4. ANNUAL GRANT OF NONQUALIFIED STOCK OPTIONS
Each year on the first Friday following the Company's Annual Meeting of
Stockholders, each individual elected, reelected or continuing as a Non-
Employee Director shall automatically receive a NQSO covering 1,000 shares of
Common Stock. Notwithstanding the foregoing, if, on that first Friday, the
General Counsel of the Company determines, in his/her sole discretion, that
the Company is in possession of material, undisclosed information about the
Company, then the annual grant of NQSOs to Non-Employee Directors shall be
suspended until the second day after public dissemination of such information
and the price, exercisability date and option period shall then be determined
by reference to such later date.
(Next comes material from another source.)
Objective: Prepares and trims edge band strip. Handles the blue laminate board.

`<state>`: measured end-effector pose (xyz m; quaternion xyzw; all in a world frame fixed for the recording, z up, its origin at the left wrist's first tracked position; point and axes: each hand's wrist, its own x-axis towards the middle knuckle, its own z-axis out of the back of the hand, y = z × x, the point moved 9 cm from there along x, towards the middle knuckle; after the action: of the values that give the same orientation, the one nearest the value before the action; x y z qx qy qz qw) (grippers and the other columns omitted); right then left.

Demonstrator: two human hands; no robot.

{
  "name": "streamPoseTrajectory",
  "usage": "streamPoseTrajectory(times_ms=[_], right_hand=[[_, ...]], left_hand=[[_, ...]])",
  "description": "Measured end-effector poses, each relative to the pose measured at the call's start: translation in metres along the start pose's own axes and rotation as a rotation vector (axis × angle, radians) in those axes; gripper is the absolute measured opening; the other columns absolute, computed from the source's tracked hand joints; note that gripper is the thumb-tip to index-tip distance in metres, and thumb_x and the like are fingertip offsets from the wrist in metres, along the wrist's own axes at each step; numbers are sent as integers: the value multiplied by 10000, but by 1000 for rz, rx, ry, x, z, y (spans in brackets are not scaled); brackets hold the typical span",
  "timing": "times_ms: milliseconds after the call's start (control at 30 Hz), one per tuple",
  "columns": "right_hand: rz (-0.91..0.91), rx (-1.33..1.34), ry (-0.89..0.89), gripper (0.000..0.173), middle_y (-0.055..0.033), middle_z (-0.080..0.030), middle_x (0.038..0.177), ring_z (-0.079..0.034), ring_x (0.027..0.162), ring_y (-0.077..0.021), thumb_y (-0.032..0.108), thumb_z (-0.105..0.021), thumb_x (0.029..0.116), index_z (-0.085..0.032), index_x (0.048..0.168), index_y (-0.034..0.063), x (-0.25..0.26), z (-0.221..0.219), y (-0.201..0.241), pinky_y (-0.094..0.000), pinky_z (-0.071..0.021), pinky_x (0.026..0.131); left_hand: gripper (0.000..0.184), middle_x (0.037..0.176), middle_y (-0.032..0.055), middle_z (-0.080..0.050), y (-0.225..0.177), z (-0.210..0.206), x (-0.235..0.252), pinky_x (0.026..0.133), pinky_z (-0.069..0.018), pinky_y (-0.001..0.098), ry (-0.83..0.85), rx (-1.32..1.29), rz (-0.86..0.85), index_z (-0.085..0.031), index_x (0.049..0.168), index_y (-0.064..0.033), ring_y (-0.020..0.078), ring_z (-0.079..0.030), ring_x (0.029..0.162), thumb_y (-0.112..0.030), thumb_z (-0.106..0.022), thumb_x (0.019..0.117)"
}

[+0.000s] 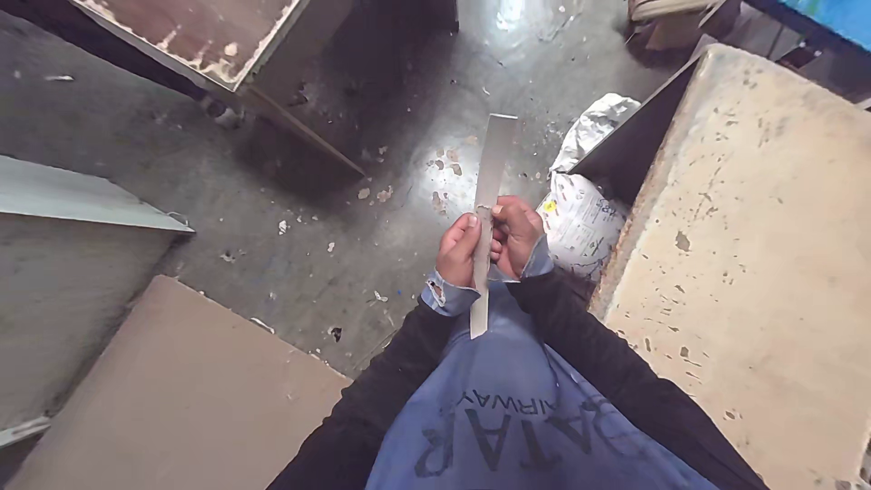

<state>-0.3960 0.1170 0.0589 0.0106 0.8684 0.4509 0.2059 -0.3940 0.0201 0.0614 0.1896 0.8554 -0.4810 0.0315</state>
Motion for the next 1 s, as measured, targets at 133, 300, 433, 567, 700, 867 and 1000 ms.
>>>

If Common Stock is not traded on the New York
Stock Exchange ("NYSE") on any date a grant would otherwise be awarded, then
the grant shall be made the next day thereafter on which Common Stock is so
traded.
5. OPTION PRICE
The price of the NQSO shall be either (1) the simple average of the high and
low prices at which the Common Stock traded on the date of the grant, as
quoted on the NYSE on that date, or (2) the price of the last sale of Common
Stock on that date as quoted by the NYSE, whichever is higher, and rounding
out such figure to the next higher multiple of 25 cents (unless the figure is
already a multiple of 25 cents).
6. OPTION PERIOD
A NQSO granted under this Plan shall become exercisable five years after
date of grant and shall expire ten years after date of grant ("Option
Period").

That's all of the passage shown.